WHAT TO WORK ON: For this exercise, the lines from the one with "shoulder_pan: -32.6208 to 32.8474" through the final line of the data below are to be transcribed exactly, and pictures are to be skipped.

THE DATA:
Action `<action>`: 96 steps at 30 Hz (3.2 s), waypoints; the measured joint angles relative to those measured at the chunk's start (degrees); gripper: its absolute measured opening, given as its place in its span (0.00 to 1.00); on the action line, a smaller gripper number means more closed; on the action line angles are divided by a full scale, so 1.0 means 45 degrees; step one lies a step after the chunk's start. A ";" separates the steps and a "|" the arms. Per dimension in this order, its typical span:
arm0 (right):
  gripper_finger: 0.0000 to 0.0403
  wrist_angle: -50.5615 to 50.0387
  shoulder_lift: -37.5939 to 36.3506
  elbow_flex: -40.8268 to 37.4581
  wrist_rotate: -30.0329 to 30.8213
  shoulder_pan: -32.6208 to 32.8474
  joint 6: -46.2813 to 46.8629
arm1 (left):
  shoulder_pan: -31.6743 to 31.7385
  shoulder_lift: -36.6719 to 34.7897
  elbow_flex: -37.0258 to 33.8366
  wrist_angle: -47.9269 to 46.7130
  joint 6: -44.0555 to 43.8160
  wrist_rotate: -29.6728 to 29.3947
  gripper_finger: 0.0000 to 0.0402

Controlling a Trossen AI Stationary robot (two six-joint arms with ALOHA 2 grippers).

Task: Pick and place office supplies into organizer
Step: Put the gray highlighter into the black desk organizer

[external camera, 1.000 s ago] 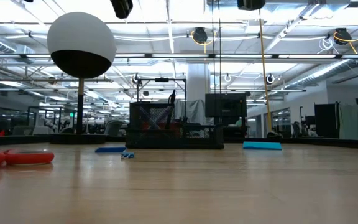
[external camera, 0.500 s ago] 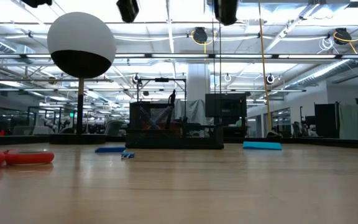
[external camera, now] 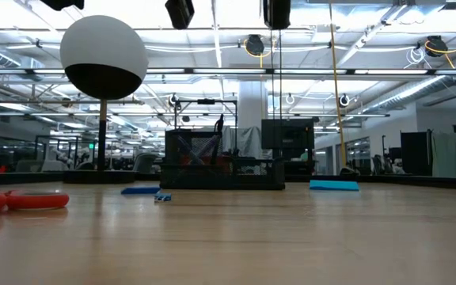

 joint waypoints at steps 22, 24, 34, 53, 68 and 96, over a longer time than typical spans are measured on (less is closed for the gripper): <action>0.06 0.0002 0.0002 -0.0049 0.2734 0.0766 0.4358 | 0.0781 -0.0979 0.0039 -0.2420 0.1348 -0.0639 0.44; 0.06 0.0051 -0.0018 -0.0049 0.3341 0.0791 0.5210 | 0.0811 -0.1455 0.0039 -0.3326 0.1846 -0.1174 0.44; 0.06 -0.1779 -0.0760 -0.0058 0.3919 -0.0270 1.3423 | -0.0083 -0.4261 -0.0244 -0.5840 0.5712 -0.5506 0.35; 0.06 0.0336 -0.1549 -0.1819 -0.5433 -0.6493 2.3776 | -0.0243 -0.7133 -0.2986 -0.4879 0.7751 -0.6476 0.27; 0.06 0.2202 -0.1344 -0.2826 -0.8800 -0.9395 2.4630 | 0.1724 -0.7097 -0.3016 -0.4289 0.7992 -0.5701 0.27; 0.06 0.1087 0.0879 -0.0641 -1.0212 -1.0420 2.5699 | 0.4831 -0.7135 -0.3004 -0.4315 0.7060 -0.2119 0.27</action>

COMPLETED EXERCISE:
  shoulder_pan: -32.6208 to 32.8474
  joint 6: -46.2813 to 46.8629
arm1 (left):
  shoulder_pan: -31.6743 to 31.7385
  shoulder_lift: -36.6719 to 34.7897
  elbow_flex: -37.0258 to 33.8366
  wrist_angle: -47.9269 to 46.7130
  joint 6: -44.0555 to 43.8160
  wrist_rotate: -29.6728 to 29.3947
  gripper_finger: 0.0000 to 0.0402

Controlling a Trossen AI Stationary robot (two six-joint arms with ALOHA 2 grippers).

Task: Pick and place office supplies into organizer
Step: Put the gray highlighter into the black desk organizer

[external camera, 1.000 s ago] 
[external camera, 0.500 s ago] 
[external camera, now] 

 joint waypoints at steps 22, 24, 34, 53, 68 and 96, over a longer time than typical spans are measured on (less is closed for the gripper): <action>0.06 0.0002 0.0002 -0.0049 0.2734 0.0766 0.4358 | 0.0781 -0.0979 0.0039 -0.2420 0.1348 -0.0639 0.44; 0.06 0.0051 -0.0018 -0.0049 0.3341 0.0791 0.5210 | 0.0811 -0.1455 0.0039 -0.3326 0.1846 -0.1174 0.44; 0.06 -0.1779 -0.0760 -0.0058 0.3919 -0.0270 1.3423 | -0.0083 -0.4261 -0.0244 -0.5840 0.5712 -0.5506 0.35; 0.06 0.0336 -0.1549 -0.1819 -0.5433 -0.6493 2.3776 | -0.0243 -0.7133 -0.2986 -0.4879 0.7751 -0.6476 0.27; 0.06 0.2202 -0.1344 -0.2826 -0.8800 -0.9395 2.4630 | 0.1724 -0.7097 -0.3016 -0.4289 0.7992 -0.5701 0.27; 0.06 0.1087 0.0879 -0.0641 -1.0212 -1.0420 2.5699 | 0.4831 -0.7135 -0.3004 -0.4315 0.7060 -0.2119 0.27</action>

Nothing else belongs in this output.